7 On 29 March 2006 a representative of the Fund wrote to Mr Apostolovski's solicitors stating that they had requested information from his employer and upon receipt it would be provided to the Fund's insurer, Comminsure, and then to Total Risk as trustee. The letter acknowledged that Mr Apostolovski was under financial pressure.
8 Mr Apostolovski accepted voluntary redundancy in July 2005 and he received $34,355.48. He had a finance broker acting for him who, in April 2005, had indicated to his mortgagee that he had had serious problems with his wife from whom he was separated and had made arrangements to borrow a small sum from his brother. The broker suggested to the mortgagee that he would receive approximately $200,000 upon retirement and expected a further $195,000 in superannuation that would enable him to pay out the mortgage.
9 While the amount to which the finance broker suggested Mr Apostolovski would be entitled upon redundancy was well overstated, his entitlement from the Fund was well understated. It was $309,600. In combination with the redundancy payment the figure was almost the same as the $395,000 specified by the finance broker.
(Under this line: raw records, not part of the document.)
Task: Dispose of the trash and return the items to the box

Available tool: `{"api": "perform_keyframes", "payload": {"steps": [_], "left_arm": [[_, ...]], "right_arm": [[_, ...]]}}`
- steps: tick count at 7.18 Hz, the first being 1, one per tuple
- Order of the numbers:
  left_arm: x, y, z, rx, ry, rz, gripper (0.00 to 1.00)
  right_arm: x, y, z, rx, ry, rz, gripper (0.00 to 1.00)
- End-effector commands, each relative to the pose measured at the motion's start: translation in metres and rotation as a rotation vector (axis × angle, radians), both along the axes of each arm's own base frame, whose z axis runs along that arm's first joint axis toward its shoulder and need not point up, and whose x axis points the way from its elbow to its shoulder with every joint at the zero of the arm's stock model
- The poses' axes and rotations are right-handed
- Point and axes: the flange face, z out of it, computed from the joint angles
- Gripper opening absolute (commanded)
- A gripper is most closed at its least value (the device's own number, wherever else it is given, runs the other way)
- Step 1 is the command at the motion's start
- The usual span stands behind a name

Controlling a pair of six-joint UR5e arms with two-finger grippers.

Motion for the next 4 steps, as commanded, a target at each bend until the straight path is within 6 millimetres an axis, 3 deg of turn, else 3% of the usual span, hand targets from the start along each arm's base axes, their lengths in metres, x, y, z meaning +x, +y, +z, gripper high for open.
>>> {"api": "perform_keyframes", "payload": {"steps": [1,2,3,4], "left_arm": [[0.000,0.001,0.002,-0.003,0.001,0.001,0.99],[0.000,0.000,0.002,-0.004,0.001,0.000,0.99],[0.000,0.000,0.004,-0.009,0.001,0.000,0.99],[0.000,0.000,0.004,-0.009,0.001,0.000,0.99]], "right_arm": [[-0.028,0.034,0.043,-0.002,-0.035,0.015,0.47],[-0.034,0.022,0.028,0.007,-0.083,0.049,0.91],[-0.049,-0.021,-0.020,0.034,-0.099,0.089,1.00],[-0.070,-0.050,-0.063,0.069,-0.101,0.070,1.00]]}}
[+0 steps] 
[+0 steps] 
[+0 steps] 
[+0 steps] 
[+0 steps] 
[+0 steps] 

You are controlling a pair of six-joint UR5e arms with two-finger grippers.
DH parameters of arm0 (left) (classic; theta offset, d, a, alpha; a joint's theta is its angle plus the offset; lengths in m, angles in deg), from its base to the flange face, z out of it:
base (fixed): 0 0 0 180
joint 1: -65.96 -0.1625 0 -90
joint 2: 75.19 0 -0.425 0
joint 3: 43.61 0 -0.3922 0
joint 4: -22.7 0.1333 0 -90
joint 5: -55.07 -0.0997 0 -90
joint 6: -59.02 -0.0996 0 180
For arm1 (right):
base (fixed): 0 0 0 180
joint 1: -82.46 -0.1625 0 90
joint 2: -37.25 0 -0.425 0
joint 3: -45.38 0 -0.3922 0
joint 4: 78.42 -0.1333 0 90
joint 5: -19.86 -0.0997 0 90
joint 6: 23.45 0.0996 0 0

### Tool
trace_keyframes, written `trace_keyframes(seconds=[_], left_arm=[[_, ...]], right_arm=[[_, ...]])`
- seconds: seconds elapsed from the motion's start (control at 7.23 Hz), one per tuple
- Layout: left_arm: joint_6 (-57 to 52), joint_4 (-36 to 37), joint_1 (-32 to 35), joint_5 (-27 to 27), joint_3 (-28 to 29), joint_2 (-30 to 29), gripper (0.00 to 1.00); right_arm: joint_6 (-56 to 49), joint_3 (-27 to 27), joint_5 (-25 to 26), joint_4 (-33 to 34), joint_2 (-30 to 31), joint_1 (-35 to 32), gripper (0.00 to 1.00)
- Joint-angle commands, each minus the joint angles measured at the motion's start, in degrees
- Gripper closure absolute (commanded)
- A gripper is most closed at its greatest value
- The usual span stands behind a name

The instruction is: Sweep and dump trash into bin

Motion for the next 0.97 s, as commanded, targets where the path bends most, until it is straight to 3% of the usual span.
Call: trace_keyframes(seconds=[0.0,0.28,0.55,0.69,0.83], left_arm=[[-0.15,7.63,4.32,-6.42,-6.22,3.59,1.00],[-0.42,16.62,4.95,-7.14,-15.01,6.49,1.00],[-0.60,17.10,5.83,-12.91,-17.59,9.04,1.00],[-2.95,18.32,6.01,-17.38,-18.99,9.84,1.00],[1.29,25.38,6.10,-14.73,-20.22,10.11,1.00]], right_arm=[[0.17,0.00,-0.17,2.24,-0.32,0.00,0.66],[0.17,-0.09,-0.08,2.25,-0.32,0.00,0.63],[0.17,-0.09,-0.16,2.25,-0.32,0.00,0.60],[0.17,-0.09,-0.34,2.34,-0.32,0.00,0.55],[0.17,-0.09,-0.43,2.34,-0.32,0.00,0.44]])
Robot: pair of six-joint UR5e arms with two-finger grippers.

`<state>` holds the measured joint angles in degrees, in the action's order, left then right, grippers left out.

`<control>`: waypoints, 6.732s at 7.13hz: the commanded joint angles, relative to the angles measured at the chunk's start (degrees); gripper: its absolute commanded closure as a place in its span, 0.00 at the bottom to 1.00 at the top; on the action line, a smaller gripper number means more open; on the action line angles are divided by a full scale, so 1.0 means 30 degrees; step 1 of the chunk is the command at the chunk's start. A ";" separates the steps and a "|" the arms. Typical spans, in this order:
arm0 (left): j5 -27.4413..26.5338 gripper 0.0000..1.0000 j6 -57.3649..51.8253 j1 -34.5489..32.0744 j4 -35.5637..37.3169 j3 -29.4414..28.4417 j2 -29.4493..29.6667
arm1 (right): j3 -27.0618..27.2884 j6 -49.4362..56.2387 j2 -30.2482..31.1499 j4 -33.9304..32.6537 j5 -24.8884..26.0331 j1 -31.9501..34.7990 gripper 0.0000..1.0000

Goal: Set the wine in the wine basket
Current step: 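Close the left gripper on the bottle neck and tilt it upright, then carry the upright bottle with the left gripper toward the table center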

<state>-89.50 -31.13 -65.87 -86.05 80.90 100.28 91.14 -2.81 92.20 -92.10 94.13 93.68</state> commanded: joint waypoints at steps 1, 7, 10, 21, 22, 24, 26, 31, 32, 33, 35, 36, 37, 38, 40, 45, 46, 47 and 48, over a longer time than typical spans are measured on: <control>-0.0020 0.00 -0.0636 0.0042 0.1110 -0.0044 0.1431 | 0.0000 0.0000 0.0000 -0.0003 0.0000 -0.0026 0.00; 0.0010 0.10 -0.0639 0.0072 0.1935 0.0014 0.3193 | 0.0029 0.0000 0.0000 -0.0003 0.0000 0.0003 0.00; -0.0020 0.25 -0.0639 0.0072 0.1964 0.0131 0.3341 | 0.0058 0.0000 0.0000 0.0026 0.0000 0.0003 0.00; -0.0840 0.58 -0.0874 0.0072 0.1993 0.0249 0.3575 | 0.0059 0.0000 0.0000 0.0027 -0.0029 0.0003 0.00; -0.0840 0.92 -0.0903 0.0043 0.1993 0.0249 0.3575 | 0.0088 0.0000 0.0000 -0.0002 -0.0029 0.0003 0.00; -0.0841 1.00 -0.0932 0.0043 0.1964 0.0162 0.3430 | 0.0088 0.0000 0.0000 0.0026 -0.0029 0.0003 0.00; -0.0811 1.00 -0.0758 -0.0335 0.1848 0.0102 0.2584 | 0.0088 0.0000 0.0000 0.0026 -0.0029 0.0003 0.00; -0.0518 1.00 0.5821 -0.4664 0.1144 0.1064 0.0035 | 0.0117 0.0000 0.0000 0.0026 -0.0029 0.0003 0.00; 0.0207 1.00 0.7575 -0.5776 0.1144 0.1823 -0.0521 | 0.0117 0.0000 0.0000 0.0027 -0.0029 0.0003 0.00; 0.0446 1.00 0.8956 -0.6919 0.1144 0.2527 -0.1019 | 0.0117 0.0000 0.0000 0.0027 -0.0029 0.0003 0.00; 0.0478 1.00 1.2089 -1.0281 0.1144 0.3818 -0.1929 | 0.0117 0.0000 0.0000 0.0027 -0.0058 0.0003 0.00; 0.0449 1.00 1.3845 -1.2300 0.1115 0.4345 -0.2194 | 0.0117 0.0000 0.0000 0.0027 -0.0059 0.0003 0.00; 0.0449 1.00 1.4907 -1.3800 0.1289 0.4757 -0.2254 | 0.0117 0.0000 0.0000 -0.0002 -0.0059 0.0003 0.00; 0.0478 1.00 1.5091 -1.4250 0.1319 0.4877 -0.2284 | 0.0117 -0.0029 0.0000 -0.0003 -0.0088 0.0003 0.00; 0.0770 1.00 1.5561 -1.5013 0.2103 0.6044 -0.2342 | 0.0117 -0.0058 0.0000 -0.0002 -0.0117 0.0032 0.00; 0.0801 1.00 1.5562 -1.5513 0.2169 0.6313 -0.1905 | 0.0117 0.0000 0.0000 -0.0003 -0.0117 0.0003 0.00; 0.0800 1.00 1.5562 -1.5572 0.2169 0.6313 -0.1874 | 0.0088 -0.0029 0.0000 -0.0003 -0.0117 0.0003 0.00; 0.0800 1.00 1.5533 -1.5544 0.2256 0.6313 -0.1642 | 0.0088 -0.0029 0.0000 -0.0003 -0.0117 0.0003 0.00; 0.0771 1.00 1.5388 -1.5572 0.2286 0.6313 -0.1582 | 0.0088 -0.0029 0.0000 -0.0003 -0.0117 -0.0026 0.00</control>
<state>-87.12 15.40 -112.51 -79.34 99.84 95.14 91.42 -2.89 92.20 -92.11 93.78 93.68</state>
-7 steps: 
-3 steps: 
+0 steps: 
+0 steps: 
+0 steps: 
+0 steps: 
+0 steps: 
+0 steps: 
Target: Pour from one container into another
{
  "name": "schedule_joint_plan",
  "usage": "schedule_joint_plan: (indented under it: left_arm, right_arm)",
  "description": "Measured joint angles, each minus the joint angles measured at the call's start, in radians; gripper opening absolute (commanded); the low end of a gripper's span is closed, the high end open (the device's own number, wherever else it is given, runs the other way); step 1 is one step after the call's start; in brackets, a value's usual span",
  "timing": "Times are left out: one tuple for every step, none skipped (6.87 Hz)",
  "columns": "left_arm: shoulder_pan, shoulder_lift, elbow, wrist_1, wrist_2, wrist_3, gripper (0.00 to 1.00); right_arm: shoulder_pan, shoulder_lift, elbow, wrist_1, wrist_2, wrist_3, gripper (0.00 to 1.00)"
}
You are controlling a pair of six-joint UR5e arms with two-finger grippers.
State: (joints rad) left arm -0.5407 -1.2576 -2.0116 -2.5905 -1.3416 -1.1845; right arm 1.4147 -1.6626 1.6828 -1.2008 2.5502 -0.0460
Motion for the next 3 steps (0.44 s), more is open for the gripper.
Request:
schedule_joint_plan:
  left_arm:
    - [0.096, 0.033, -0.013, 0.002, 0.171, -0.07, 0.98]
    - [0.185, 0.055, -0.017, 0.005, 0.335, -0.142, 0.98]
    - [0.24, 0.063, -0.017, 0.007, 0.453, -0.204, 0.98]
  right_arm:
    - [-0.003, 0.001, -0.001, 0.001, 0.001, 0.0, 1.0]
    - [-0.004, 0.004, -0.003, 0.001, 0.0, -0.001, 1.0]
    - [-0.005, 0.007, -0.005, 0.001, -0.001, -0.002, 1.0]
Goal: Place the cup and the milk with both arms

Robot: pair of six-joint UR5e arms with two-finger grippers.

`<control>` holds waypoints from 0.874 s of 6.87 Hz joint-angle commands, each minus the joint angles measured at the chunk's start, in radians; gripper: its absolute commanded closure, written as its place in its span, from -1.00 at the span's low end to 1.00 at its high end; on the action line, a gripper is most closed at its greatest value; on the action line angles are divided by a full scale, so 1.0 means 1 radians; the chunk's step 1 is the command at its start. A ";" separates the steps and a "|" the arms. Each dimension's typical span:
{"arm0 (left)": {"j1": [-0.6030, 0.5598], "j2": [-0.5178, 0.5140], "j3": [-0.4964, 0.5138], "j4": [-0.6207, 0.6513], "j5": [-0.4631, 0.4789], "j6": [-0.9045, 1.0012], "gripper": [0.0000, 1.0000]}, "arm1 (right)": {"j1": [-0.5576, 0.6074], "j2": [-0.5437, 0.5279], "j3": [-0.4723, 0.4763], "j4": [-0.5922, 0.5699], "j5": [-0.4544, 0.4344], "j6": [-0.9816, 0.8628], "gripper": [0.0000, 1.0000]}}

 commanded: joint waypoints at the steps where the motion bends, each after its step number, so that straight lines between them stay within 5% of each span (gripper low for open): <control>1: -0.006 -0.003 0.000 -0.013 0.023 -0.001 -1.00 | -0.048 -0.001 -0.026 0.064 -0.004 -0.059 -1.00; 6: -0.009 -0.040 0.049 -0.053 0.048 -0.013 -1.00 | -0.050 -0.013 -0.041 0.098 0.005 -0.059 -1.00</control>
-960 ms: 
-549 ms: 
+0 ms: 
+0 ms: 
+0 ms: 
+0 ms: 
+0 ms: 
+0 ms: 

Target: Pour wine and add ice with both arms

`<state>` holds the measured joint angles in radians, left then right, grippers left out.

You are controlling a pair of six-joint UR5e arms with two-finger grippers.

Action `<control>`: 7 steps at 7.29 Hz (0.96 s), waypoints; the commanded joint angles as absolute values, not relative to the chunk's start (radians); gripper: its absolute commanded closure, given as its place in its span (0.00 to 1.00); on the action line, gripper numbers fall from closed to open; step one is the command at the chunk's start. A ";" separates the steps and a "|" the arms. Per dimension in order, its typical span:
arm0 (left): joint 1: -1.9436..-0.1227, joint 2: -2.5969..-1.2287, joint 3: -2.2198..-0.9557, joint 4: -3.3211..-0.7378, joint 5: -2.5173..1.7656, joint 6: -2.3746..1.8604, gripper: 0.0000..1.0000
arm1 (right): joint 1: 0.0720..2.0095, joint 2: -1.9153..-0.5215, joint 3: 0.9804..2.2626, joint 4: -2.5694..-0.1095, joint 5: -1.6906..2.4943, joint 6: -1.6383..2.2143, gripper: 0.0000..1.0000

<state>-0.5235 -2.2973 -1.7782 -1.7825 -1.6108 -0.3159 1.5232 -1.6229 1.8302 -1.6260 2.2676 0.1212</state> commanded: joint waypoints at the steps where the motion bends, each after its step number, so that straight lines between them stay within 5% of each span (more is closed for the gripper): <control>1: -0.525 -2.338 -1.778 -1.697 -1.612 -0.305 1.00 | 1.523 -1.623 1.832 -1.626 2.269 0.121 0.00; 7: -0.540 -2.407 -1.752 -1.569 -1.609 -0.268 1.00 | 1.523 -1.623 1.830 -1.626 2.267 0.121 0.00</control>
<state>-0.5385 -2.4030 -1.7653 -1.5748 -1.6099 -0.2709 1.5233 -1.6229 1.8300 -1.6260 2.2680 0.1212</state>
10 On 7 August 2006 Mr Apostolovski's solicitors wrote to the Fund. They referred to earlier correspondence and suggested that they had waited a significant period of time for a reasonable response from the Fund. They reiterated that their client was under considerable financial pressure from his mortgagee who was to foreclose on his home. The solicitors asked the Fund to consider their client's claims as the matter had dragged on for a very long period of time.
11 On 10 August 2006 the Fund referred the matter to Comminsure, which on 23 October 2006 wrote to the Fund stating that Mr Apostolovski was not covered by it because his injuries pre-dated the commencement of cover for him on 1 July 2005.
12 A representative of the Fund wrote to Mr Apostolovski's solicitors on 7 November 2006 informing them that Comminsure claimed it was not on risk but that AMP Life, the prior insurer, was and it would refer the claim to AMP. It took until 13 November 2006 to do so.
13 It was submitted on Mr Apostolovski's behalf that if the claim had been lodged with AMP when it was lodged with Comminsure, the Fund could have expected to receive a response by 23 October 2006, the end of the period of Comminsure's investigation of the claim. Allowing a reasonable time for the Fund to consider AMP's response, it was submitted that a decision by Total Risk ought to have been made by 18 November 2006 and interest should run from that date.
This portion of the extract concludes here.